### TO DO
Omitting all images, output the entries that follow exactly as written.

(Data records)
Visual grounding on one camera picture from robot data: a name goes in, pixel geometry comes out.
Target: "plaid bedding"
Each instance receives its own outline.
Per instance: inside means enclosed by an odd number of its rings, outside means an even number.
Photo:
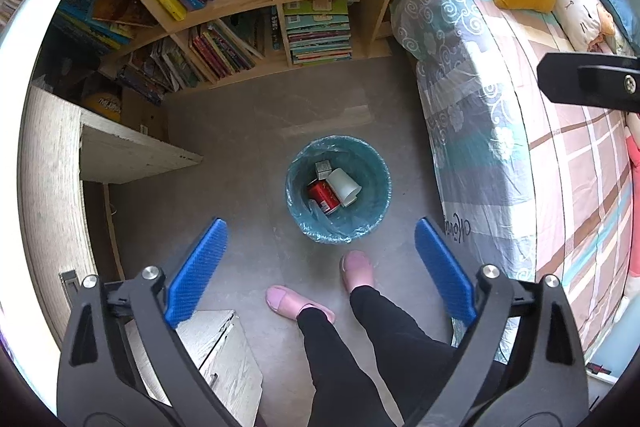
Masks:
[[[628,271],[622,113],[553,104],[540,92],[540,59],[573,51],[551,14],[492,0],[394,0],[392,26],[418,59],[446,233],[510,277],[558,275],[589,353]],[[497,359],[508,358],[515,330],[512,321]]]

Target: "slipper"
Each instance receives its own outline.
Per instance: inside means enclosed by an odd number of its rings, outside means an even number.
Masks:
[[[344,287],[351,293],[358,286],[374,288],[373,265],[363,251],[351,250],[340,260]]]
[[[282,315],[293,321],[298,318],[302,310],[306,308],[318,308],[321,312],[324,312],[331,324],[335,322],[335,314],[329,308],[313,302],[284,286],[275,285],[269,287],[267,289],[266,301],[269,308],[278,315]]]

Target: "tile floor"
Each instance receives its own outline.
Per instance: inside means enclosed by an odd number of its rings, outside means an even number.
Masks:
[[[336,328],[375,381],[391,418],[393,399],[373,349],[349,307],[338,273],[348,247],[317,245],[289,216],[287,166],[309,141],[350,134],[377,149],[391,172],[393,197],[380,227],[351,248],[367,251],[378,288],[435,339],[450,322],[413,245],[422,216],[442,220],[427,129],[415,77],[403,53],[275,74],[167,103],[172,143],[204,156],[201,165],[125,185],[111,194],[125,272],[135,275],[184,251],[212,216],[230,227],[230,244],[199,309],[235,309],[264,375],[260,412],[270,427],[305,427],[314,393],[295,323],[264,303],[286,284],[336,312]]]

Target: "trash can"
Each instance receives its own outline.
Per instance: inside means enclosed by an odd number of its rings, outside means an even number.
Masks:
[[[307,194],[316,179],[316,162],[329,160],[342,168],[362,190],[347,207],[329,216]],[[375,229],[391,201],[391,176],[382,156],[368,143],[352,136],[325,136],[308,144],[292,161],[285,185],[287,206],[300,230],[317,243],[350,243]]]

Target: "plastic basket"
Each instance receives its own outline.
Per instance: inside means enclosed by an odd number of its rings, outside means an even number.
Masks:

### WRITTEN RESPONSE
Visual grounding on one camera picture from robot data: a name goes in, pixel geometry comes out.
Target: "plaid bedding"
Each instance receives its own outline.
Per instance: inside means enclosed by an odd number of its rings, outside means an even number.
Photo:
Masks:
[[[628,271],[622,113],[553,104],[540,92],[540,59],[573,51],[551,14],[492,0],[394,0],[392,26],[418,59],[446,233],[510,277],[558,275],[589,353]],[[497,359],[508,358],[515,330],[512,321]]]

Target: "slipper"
Each instance receives its own outline.
Per instance: inside means enclosed by an odd number of its rings, outside means an even number.
Masks:
[[[344,287],[351,293],[358,286],[374,288],[373,265],[363,251],[351,250],[340,260]]]
[[[282,315],[293,321],[298,318],[302,310],[306,308],[318,308],[321,312],[324,312],[331,324],[335,322],[335,314],[329,308],[313,302],[284,286],[275,285],[269,287],[267,289],[266,301],[269,308],[278,315]]]

Target: "tile floor"
Each instance receives its own outline.
Per instance: inside means enclosed by an odd number of its rings, outside means an even number.
Masks:
[[[336,328],[375,381],[391,418],[393,399],[373,349],[349,307],[338,273],[348,247],[317,245],[289,216],[287,166],[309,141],[350,134],[377,149],[391,172],[393,197],[380,227],[351,248],[367,251],[378,288],[435,339],[450,322],[413,245],[422,216],[442,220],[427,129],[415,77],[403,53],[275,74],[167,103],[172,143],[204,156],[201,165],[125,185],[111,194],[125,272],[135,275],[184,251],[212,216],[230,227],[230,244],[199,309],[235,309],[264,375],[260,412],[270,427],[305,427],[314,393],[295,323],[264,303],[286,284],[336,312]]]

Target: "trash can"
Each instance receives its own outline.
Per instance: inside means enclosed by an odd number of its rings, outside means an even number.
Masks:
[[[307,194],[316,179],[316,162],[329,160],[342,168],[362,190],[347,207],[329,216]],[[375,229],[391,201],[391,176],[382,156],[368,143],[352,136],[325,136],[308,144],[292,161],[285,185],[287,206],[300,230],[317,243],[350,243]]]

Target: "plastic basket"
Each instance receives its own outline.
Per instance: inside means enclosed by an odd number of its rings, outside means an even number.
Masks:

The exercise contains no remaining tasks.